:: TASK TO COMPLETE ::
Below are some records; state how many of their lines contain the word "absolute", and add nothing.

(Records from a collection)

- Opening Delimiter -

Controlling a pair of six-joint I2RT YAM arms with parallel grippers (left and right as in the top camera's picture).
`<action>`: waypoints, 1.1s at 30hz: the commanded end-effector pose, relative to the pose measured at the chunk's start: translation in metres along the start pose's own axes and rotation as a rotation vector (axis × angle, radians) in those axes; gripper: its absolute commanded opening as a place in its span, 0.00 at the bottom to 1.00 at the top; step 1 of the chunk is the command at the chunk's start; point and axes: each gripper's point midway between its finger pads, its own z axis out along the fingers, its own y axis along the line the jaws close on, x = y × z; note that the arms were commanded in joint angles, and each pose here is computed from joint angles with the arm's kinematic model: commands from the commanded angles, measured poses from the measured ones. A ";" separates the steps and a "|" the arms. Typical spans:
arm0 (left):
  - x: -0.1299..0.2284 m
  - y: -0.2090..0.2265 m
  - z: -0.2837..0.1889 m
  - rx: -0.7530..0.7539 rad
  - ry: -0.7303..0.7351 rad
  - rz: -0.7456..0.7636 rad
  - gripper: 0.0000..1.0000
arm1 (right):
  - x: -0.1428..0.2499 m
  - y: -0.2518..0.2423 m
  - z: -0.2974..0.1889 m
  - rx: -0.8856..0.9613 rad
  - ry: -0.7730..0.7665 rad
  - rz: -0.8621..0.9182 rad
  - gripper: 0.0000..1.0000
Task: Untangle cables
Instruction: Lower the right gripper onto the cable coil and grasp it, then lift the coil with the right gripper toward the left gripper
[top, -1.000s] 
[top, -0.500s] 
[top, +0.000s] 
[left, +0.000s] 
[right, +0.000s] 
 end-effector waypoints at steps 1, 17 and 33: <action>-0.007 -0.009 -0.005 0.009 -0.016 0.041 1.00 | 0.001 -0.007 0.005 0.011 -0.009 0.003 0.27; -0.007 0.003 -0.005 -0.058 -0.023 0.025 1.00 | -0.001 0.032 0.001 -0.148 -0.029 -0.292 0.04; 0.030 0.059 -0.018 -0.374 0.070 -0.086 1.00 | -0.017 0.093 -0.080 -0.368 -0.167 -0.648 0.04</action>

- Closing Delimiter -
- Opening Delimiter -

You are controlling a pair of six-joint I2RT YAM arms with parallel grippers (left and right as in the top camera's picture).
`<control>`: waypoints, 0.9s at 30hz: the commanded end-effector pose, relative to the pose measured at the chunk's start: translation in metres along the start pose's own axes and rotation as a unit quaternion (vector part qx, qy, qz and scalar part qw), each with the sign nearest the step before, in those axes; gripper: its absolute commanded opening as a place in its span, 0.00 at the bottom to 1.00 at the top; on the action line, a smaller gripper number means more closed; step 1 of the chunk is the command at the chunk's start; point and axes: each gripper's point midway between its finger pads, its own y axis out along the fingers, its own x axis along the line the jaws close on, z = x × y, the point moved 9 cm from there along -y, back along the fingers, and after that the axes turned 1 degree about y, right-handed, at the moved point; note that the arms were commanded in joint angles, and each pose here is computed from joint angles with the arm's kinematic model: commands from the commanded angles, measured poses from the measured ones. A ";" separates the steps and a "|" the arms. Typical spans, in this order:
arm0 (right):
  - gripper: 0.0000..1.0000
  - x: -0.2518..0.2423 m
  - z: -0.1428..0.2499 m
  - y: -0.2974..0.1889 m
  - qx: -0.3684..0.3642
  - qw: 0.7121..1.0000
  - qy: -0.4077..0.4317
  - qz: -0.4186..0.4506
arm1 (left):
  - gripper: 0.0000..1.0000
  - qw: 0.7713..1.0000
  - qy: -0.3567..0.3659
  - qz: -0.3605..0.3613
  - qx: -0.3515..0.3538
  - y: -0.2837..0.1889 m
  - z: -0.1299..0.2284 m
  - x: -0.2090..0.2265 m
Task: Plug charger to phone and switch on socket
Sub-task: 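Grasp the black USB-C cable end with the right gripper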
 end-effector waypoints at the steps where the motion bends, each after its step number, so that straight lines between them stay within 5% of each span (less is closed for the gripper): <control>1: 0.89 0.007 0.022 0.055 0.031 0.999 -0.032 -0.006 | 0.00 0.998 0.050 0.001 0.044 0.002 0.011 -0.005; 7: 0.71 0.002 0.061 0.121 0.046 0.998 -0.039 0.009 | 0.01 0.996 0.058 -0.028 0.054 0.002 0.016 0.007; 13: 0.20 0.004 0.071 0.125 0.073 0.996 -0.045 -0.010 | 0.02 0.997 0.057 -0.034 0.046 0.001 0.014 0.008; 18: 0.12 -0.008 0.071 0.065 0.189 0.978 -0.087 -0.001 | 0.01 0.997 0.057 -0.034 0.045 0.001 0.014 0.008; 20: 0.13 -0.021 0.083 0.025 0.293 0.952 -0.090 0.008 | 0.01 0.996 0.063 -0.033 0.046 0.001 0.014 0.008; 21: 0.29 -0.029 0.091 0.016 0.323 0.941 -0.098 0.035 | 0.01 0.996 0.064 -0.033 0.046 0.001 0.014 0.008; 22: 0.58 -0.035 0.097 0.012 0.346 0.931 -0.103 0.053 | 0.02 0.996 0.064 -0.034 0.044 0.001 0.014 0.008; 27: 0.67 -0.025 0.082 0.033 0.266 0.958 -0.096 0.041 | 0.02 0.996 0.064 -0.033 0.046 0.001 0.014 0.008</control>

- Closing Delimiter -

:: SOLUTION TO THIS TASK ::
2